UPDATED, with info on EPA meeting: Angelina Jolie urged the Senate to renew the Violence Against Women Act, making a plea for lawmakers to reauthorize the law she said was essential to offer basic protections to survivors of abuse.
Speaking at a press appearance at the Capitol along with a group of senators, Jolie also called out Congress for letting the law lapse.
The law was first passed in 1994, and included provisions for federal level prosecution of interstate domestic violence and sexual assault crimes, as well as support for shelters, rape crisis centers and community organizations. It was last reauthorized in 2013 but expired in 2019, and has since languished.
“The reason that many people struggle to leave abusive situations is that they’ve been made to feel worthless,” Jolie said. “When there is silence from a Congress too busy to renew the Violence Against Women Act for a decade, it reinforces that sense of worthlessness. You think, ‘I guess my abuser is right. I guess I’m not worth very much.'”
She said that passing the law “is one of the most important votes senators will cast this year.”
Sen. Dick Durbin (D-IL), the chairman of the Senate Judiciary Committee, said that Wednesday that a bipartisan agreement had been reached on renewing the law. (read the text here) That came after a provision was dropped that would have restricted unmarried partners from having guns if they were found guilty of domestic violence, per CNN.
Jolie had a series of visits to D.C. last year, including a meeting at the White House with Press Secretary Jen Psaki, where passage of the law was a central topic.
In her remarks to the media, Jolie singled out several provisions in the law, including funding for “non racially biased forensic evidence collection,” and the “jurisdiction to prosecute non-Indian perpetrators of sexual assault, child abuse and sex trafficking on tribal land.” She also cited Kayden’s Law, which restricts certain alleged and convicted abusers from having unsupervised parenting time with their children.
Jolie began to choke up at the end of her remarks, as she acknowledged the children “who are terrified and suffering at this moment.”
She went on to recognized “the many people for whom this legislation comes too late, the women who have suffered through the system with little or no support, who still carry the pain and trauma of their abuse, the young adults who have survived abuse and have emerged stronger, not because of the child protective system but despite it, and the women and children who have died who could have been saved.”
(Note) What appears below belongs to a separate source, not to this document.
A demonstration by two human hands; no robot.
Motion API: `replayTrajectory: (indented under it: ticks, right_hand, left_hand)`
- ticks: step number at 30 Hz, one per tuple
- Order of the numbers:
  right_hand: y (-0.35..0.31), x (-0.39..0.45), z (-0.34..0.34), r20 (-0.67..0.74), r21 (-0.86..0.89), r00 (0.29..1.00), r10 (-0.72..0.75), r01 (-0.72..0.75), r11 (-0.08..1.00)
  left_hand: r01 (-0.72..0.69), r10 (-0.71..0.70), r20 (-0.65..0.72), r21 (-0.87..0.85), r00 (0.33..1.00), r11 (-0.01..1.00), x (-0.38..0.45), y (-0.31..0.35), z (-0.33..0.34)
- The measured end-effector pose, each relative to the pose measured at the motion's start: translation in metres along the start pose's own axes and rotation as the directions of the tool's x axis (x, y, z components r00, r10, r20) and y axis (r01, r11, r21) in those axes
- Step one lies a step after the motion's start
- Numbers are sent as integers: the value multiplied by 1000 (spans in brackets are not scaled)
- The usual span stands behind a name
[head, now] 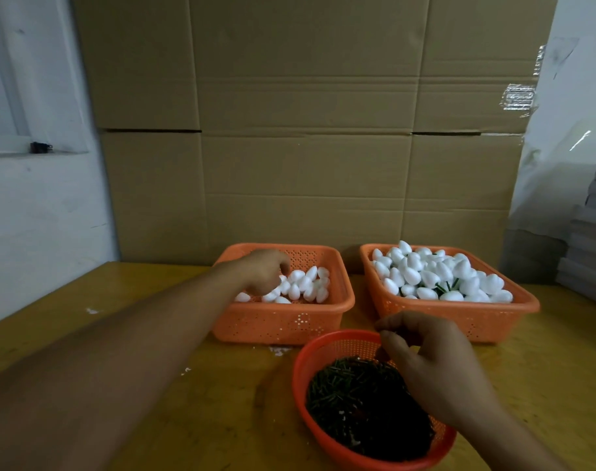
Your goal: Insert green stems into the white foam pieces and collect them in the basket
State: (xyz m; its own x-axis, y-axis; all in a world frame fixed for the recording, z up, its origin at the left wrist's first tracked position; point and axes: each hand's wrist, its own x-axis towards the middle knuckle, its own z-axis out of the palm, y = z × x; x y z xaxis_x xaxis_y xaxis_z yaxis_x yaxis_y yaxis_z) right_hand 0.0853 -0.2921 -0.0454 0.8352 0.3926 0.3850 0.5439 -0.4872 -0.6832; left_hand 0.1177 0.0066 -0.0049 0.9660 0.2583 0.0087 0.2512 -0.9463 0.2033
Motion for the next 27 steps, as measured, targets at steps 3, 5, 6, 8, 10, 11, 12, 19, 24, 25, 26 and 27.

Jolie also met with EPA Administrator Michael Regan to discuss environmental stressors and children’s health.
“We know these issues are interconnected, and that’s why our @EPA team is taking a holistic approach on environmental justice to protect ALL children and ALL communities,” Regan wrote on Twitter.
Thank you, Angelina Jolie, for stopping by to discuss environmental stressors and children’s health.